Ferrari: uma cena do filme

No entanto, embora o julgamento negativo ou positivo seja respeitável (Deus nos livre), o objetivo desta análise aprofundada reflete o estado das coisas e o quanto estamos hoje escondidos atrás dos nossos dogmas e das nossas crenças. Na mesma esteira, o fluxo de críticas que se liga às facções, perdendo ao mesmo tempo a objetividade e a subjetividade: o respeito sagrado (e enjoativo) a um autor, na verdade, não pode ser essencial (ou indefinidamente), e não pode alterar a clareza e o critério. Em suma, faz sentido permanecer firme nas ideias cinematográficas, preso entre o ter que fazer e o querer apoiar a causa? Na verdade, justamente por estarmos falando de Michael Mann, o próprio julgamento, diante da Ferrari, deveria ser ainda mais severo, e esterilizado pelo próprio gosto. Afinal, ele não é o primeiro diretor a abordar uma obra de menor sucesso. Alguns exemplos dispersos: Woody Allen, Tim Burton, Clint Eastwood, os irmãos Coen, Brian De Palma ou Robert Zemeckis com aquele Pinóquio clamando por vingança. Sem falar em Wes Anderson: os filmes mais recentes (Asteroid City é um exemplo) exasperaram o julgamento, levados adiante pelos ultras do pensamento único, hipnotizados pela ênfase estética de um diretor que perdeu o sentido da história (onde termina Sr. Raposa?). A lista, no cinema e na arte em geral, é bastante substancial, e Mann, pelo menos segundo este estudo, junta-se a ela.

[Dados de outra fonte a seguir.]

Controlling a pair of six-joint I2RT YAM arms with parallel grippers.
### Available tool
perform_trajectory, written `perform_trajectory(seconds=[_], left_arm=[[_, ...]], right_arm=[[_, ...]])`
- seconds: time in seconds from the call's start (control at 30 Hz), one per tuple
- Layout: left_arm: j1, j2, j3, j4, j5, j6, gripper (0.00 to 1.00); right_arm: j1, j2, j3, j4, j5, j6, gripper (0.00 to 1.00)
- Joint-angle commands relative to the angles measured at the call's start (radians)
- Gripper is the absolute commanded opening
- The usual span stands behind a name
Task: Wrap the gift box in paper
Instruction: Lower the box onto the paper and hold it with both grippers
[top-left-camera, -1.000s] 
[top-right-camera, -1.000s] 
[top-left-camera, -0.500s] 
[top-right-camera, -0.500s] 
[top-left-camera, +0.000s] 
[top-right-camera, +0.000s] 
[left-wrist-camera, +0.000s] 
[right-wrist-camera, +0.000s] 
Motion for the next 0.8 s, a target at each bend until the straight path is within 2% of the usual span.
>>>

Ferrari é um título funcional para a discussão porque, embora certamente tenha o seu público na sala (e seja decididamente grande), está ligado ao reconhecimento da Itália. Na sua universalidade (Ferrari é uma marca internacional) tem raízes muito profundas na identidade do país, filtradas através de um olhar que beira a caricatura. Ora, não queremos repetir a polémica que ocorreu no Festival de Cinema de Veneza (resumo: as histórias italianas devem ser contadas por italianos), e de facto dissipamos qualquer exploração: no cinema o resultado final conta mais do que qualquer outra coisa. Se um filme é um bom filme, é-o independentemente da sua nacionalidade de origem. Pensamento também aplicável ao Oscar: um grande diretor deveria ganhar só porque seu nome é Christopher Nolan, ou porque realmente fez um grande filme como Oppenheimer? Precisamente.

Vamos separar a torcida da objetividade, discutindo e aprofundando o contexto nesse sentido usando a Ferrari como exemplo. A partir do alienante sotaque de macarrão exibido por Adam Driver, ou da sequência que perdura no horror de Guidizzolo (um terrível acidente em que 11 pessoas perderam a vida) que mistura o kitsch com o macabro, chegando então à adrenalina nunca alcançada em as cenas em fuga ou aos diálogos livres de qualquer transporte. Analisado este aspecto, agora com o devido distanciamento (o filme já não está em cartaz), podemos tirar conclusões, sem ter que apoiar uma causa só porque nos encontramos numa dívida artística para com aquele (mítico) realizador que, como todos caso contrário, pode permanecer com o tanque seco.